マンションを売却した際に忘れていはいけないのが引っ越し費用です。引っ越し費用が安く済む時期は8月と12月で、2〜3月や10月は引っ越しの需要が高いため費用が高くなる傾向にあります。引っ越し費用を少しでも安くするためには、引っ越し業者の比較サイトで業者を選定したり、基本料金が下がりやすい平日を狙ったりしましょう。

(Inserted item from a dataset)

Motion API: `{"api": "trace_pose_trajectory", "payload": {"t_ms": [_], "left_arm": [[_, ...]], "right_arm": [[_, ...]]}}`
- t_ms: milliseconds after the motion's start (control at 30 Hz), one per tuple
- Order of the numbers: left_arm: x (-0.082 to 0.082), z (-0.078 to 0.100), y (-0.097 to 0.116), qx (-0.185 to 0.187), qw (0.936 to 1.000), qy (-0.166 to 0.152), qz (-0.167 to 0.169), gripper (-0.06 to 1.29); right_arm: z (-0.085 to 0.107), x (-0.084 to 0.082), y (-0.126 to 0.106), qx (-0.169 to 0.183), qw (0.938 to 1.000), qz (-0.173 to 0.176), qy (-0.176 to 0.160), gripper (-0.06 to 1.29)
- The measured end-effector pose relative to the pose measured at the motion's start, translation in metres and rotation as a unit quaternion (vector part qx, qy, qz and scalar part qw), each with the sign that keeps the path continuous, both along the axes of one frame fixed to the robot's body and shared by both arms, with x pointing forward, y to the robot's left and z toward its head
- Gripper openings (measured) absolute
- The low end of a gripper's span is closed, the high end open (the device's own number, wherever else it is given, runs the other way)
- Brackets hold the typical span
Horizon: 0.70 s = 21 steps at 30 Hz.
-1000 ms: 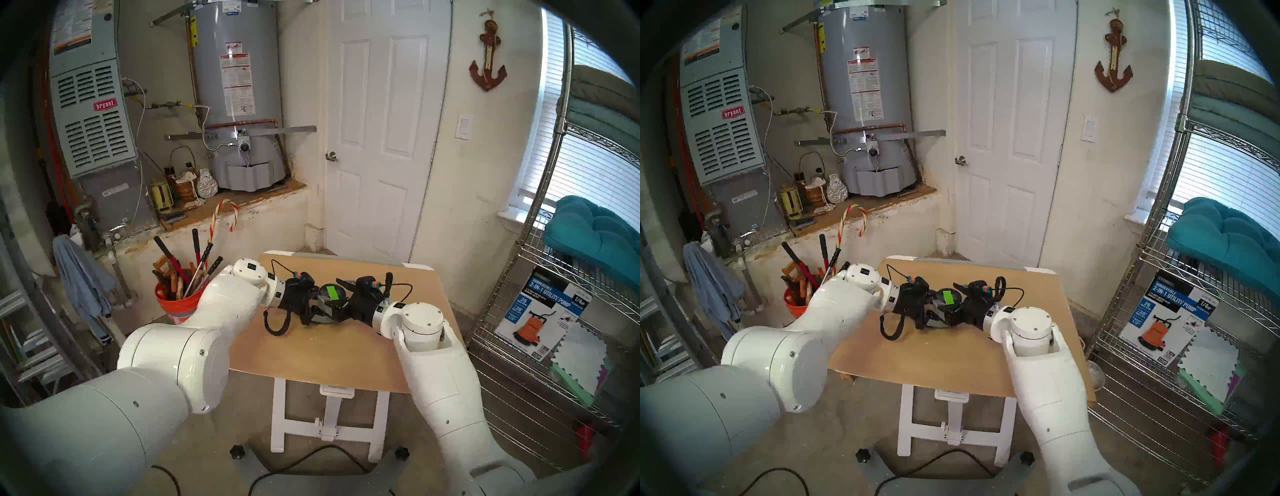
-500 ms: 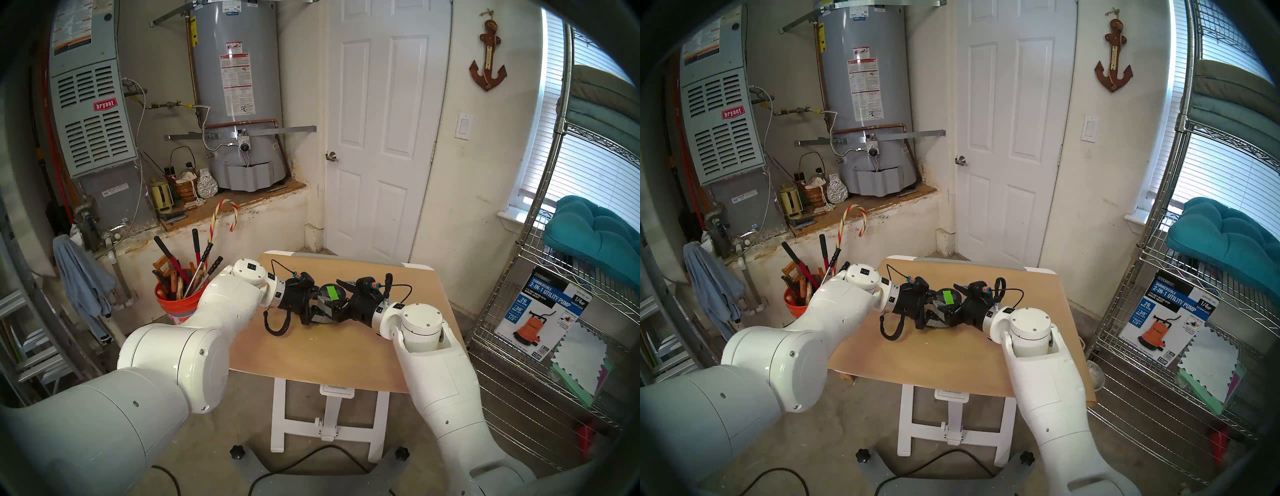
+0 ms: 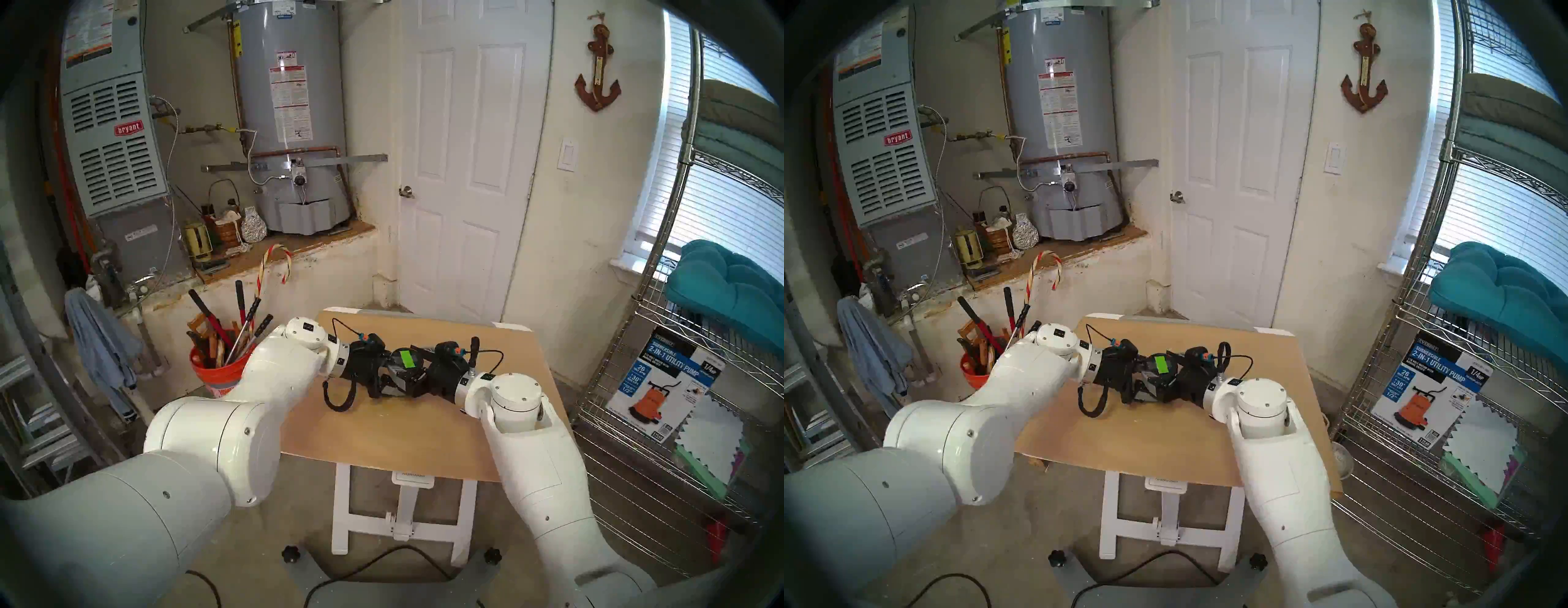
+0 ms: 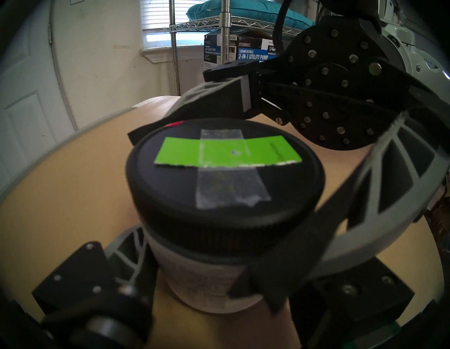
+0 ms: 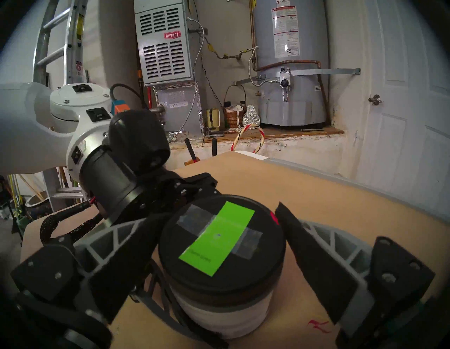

また、その他の費用として新居の家具・家電購入費用や、売却するマンションの残置物撤去費用などが挙げられます。マンションを売却する時期やケースによって費用が異なるので、状況に応じて資金計画を立てることが重要です。

まとめ

この記事では、離婚によりマンションを売却する方法や気をつけるべきポイント、費用について解説しました。売却する際は、物件価格で住宅ローンを完済できるかどうかが重要なポイントです。また、売却のタイミングは離婚前後でメリット・デメリットが異なります。

離婚の直前に慌ててマンション売却を検討するのではなく、早い段階から財産分与や売却方法について話し合うことで、夫婦間のトラブルを避けられます。専門家への相談に加え、この記事を参考に円満なマンション売却を実現しましょう。